Can someone give me an explanation of how sliding windows are used for CNV analysis?
i.e., suppose I'm analyzing CNVs for chrI of S. cerevisiae. I create a pileup, take the read depth at every base position, and then divide it by the average read depth. What would I do with a sliding window (e.g., of window size 100bp) to make this more accurate?
When you are looking for copy number changes, you are looking for regions of the genome will have a different number of reads. If one of the chromosomes has a 100bp deletion, you expect that there would be half as many reads in that region compared to surrounding region (if the organism is diploid). If there is an amplification/repeat then there would be more reads in that region compared to a surrounding region.
A simple way to figure out if there is changes in coverage (number of reads overlapping region in the genome) is to split the genome into bins and count how many reads are in each bin.
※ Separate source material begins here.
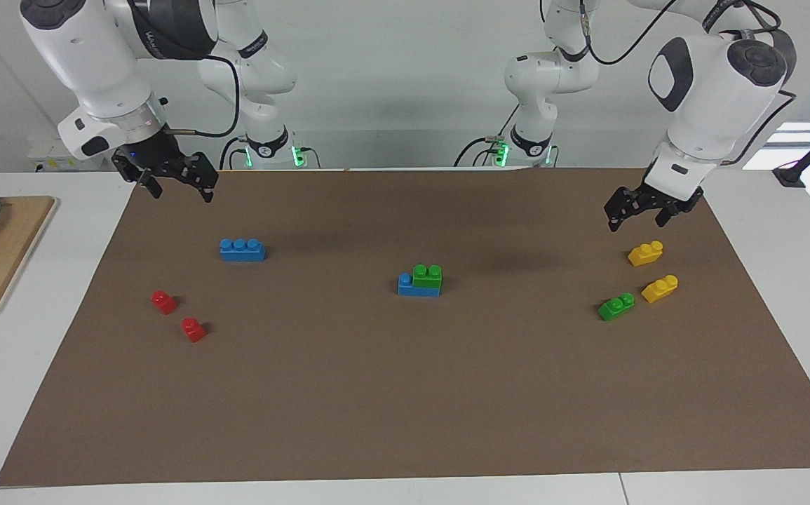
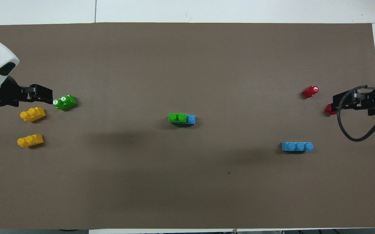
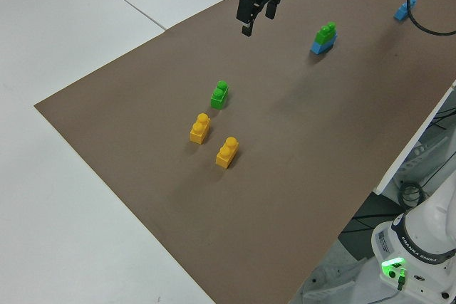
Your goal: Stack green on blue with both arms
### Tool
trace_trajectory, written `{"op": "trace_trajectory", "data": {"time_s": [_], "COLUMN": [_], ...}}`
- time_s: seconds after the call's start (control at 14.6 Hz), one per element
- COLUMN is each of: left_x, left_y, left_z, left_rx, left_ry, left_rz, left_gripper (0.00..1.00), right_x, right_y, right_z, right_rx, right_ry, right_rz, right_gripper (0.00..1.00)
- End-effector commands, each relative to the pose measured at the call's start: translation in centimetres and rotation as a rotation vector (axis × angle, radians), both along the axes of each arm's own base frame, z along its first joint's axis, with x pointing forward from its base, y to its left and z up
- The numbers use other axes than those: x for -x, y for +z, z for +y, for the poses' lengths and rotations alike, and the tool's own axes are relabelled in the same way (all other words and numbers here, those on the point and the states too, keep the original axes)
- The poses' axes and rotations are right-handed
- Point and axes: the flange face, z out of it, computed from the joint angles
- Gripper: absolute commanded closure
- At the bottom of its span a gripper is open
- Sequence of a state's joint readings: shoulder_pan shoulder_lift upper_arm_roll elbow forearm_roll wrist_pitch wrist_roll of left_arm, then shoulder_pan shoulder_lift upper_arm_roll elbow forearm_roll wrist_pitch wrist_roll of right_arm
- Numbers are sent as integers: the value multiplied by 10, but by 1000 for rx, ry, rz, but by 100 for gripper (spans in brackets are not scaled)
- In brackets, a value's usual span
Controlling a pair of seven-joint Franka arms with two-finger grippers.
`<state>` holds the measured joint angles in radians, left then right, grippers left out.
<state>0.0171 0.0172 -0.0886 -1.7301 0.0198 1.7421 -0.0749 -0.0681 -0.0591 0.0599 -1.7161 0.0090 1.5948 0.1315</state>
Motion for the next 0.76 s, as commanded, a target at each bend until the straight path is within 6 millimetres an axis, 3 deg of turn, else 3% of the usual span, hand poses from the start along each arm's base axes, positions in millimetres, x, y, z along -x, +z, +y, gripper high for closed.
{"op": "trace_trajectory", "data": {"time_s": [0.0,0.21,0.69], "left_x": [6,12,12], "left_y": [23,32,33], "left_z": [-5,-5,-6], "left_rx": [13,12,12], "left_ry": [-16,-16,-18], "left_rz": [-15,-24,-32], "left_gripper": [0,0,0], "right_x": [4,4,4], "right_y": [4,4,5], "right_z": [-5,-5,-7], "right_rx": [24,24,23], "right_ry": [17,17,8], "right_rz": [0,0,-2], "right_gripper": [0,0,0]}}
Changes in this number would be an indicator of having a copy number alteration in this bin. If you have a 100bp deletion but your bin size is 500,000 bp, then the reduced number of reads in that bin would be harder to detect than if your bin size was 500 bp. Thus, a smaller 'window' would be more sensitive when you are looking for copy number changes.
However, keep in mind that smaller windows will be more computationally intensive (more coverage calculations would have to be done and more numbers would have to be stored). Overlapping bins are sometimes also called sliding windows because it can be thought of as sliding a 'window' of the genome you are looking at and doing a calculation on each window.